By its 100th anniversary, Colgate & Co. offered more than 3,000 different soaps, dental care products, 625 varieties of perfumes, and related products. In 1906 the company launched a plant expansion at its Jersey City site, and a new eight–story factory was opened on the site. A few years later, in 1910, the entire Colgate operation moved from the original site on Dutch and John streets into Jersey City. The first renowned Colgate clock was installed in 1908 on the roof of one of Colgate's factories in Jersey City. It was 37 feet in diameter and spanned an area of 1,104 square feet. The original Colgate clock, which became a landmark on the New Jersey Waterfront, was moved in 1924 to a new Colgate factory in Jeffersonville, Indiana, and replaced with another, larger clock. The new octagon shaped clock measured 1,963.5 square feet with a 25–foot–10–inch–long minute hand and a 20–foot–long hour hand. The timepiece is still one of the largest single–faced clocks in the world.

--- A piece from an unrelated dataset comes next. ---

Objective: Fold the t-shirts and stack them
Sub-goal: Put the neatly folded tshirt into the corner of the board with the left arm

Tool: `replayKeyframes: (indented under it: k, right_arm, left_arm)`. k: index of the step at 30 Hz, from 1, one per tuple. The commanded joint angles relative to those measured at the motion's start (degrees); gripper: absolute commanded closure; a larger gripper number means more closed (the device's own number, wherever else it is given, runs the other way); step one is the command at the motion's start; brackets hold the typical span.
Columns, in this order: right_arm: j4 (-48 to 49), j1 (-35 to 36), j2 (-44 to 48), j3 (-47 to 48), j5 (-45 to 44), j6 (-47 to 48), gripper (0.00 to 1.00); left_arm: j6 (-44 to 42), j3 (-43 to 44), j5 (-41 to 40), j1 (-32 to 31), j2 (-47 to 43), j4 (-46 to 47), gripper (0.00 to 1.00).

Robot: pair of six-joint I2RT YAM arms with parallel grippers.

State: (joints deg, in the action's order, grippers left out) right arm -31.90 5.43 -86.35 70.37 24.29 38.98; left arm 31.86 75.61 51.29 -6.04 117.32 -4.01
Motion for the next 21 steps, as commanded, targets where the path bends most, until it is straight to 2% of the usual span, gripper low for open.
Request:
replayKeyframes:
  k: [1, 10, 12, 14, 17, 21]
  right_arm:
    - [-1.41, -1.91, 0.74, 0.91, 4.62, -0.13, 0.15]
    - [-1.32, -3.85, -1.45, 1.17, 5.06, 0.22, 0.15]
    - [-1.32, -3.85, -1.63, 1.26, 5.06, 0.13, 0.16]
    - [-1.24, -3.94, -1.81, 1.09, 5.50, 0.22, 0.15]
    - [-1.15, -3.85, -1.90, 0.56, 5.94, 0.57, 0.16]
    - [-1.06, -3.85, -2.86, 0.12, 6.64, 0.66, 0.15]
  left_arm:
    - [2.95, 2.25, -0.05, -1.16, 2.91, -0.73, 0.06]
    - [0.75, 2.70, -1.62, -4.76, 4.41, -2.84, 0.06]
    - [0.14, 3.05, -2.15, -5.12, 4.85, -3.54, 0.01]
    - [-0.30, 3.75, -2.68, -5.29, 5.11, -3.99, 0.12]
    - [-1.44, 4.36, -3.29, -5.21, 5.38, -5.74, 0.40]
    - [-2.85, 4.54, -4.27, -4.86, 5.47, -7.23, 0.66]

All three of Colgate's sons followed their father's path of success, albeit in different areas. His son Samuel continued running the family business and vastly expanded it during his period of leadership. His son Robert went on to head the Atlantic White Lead Works in Brooklyn, New York, and his son James Boorman founded the banking firm of J. B. Colgate & Co. on Wall Street in New York City.
Social and Economic Impact
Colgate vastly improved soap and the soapmaking process in his day, bringing better quality, affordable soaps to the American market at a price anyone could afford. The saponification process he utilized helped revolutionize the industry in the United States, which grew and thrived as his company was doing the same. He introduced "fancy"soaps, perfumed soaps and toiletries to the market. With an incredible business acumen, he was continuously prosperous throughout his entire career in soapmaking, even through the War of 1812. Through his company, Colgate & Company, he helped create what is today a billion dollar industry which includes detergents, soaps, cleansers, and personal cleaning products like toothpaste. The foundations he laid down for Colgate–Palmolive were key in building the nearly 200–year–old company into a $9 billion dollar industry leader with products and brands known worldwide.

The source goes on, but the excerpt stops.